When a couple, one of whom has ADOA, has a desire to have children, the chance of having a child with ADOA is 50%. With each new child this is again 50%.
2 Hereditary disease and desire to have children
2.1 Choices
If there is a hereditary disease, this can play a role in the decision about whether or not to have children and/or whether measures can be taken. With ADOA you know that your child has a 50% chance of inheriting the mutated OPA1 gene and that when this gene is inherited, complaints actually arise in 95% of cases. Choices regarding a possible desire to have children differ per individual and may also depend on the quality of life of the parent with ADOA. If one parent has been able to do everything with his vision all his or her life, compared to someone who is almost blind and has a very limited life, other considerations will probably be taken into account in this decision or will not even be discussed. be thought about. However, the severity of the disease in the child can differ greatly from that of the parent and it is good to be aware of this. Not wanting to have a child with ADOA does not have to mean the end of a child's wish. We will go through a few things with you.
2.2 Prenatal diagnosis
Prenatal diagnosis is done during an existing pregnancy. Genetic testing is done on the unborn child during pregnancy. This is done from eleven weeks of pregnancy. The examination is done with an amniocentesis or chorionic villus sampling. There is a small risk of miscarriage with these tests.
A good result can put your mind at ease, but a bad result leaves you with difficult choices, keep the child or not? You can generally live with ADOA, of course it depends on the severity of the disease how restrictive it is. The choice will ultimately lie with the parents. Terminating a pregnancy is often experienced as a great burden.
2.3 Pre-implantation genetic test
See video.
2.4 Genetic modification of embryos
There is a lot of talk about tinkering with DNA. The well-known CRISPR CAS story is an example of this. They are already very far with this technique, but it is forbidden by law to place an embryo in a uterus when the DNA has been tampered with.

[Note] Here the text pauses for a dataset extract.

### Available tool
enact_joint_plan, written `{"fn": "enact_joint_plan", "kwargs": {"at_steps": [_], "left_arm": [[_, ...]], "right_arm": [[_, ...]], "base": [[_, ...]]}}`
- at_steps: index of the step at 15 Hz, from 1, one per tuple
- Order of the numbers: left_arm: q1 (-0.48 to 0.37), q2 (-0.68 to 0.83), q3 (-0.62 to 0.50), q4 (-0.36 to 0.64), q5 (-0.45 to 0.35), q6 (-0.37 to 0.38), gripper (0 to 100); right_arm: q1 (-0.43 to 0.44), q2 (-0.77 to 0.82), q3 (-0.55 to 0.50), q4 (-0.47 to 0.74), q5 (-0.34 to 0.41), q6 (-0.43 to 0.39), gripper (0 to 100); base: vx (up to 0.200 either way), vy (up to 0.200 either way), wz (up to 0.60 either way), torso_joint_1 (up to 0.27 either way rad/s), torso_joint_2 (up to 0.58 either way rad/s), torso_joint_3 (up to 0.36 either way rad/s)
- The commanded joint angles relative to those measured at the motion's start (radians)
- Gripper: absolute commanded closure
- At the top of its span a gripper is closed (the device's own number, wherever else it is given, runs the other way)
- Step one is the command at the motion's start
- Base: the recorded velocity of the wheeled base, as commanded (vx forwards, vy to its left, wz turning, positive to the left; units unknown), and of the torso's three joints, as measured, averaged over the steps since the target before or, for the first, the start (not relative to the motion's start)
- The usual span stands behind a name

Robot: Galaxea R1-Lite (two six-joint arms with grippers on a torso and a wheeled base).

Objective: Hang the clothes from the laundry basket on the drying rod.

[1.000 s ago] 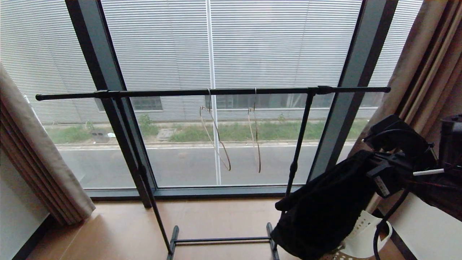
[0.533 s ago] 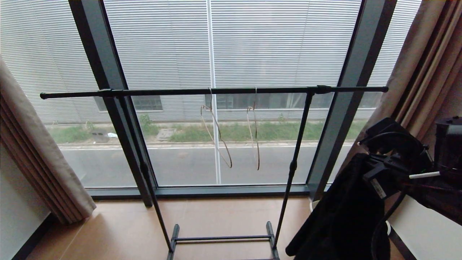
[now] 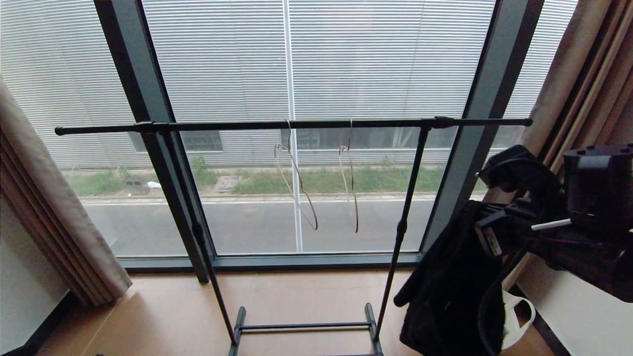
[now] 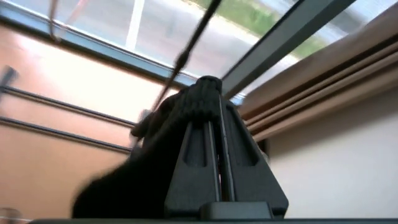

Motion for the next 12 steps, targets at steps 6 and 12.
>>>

3 Pre-implantation genetic test
3.1 About PGT
With PGT it is not necessary to terminate a pregnancy as with prenatal diagnosis and there is no need to tinker with DNA as with genetic modification. With PGT, healthy embryos are selected outside the uterus and used to become pregnant. This method has been permitted in the Netherlands since 1995 and the first baby was born with this method in 1997. It is only possible in genetic diseases that are determined only by the gene. Multifactorial diseases are not included here, these are diseases where people often talk about having a predisposition to (cardiovascular and vascular diseases). There is a National Indication Committee that determines whether PGT may be applied for a specific disease. There are many ethical dilemmas involved in this procedure that are open to much discussion.
IVF treatment is necessary for PGT. IVF stands for 'in vitro fertilization' and means 'fertilization outside the body'. This method is often used by couples who cannot get pregnant naturally. The woman receives hormone injections to mature more eggs and these are then fertilized with sperm outside the body.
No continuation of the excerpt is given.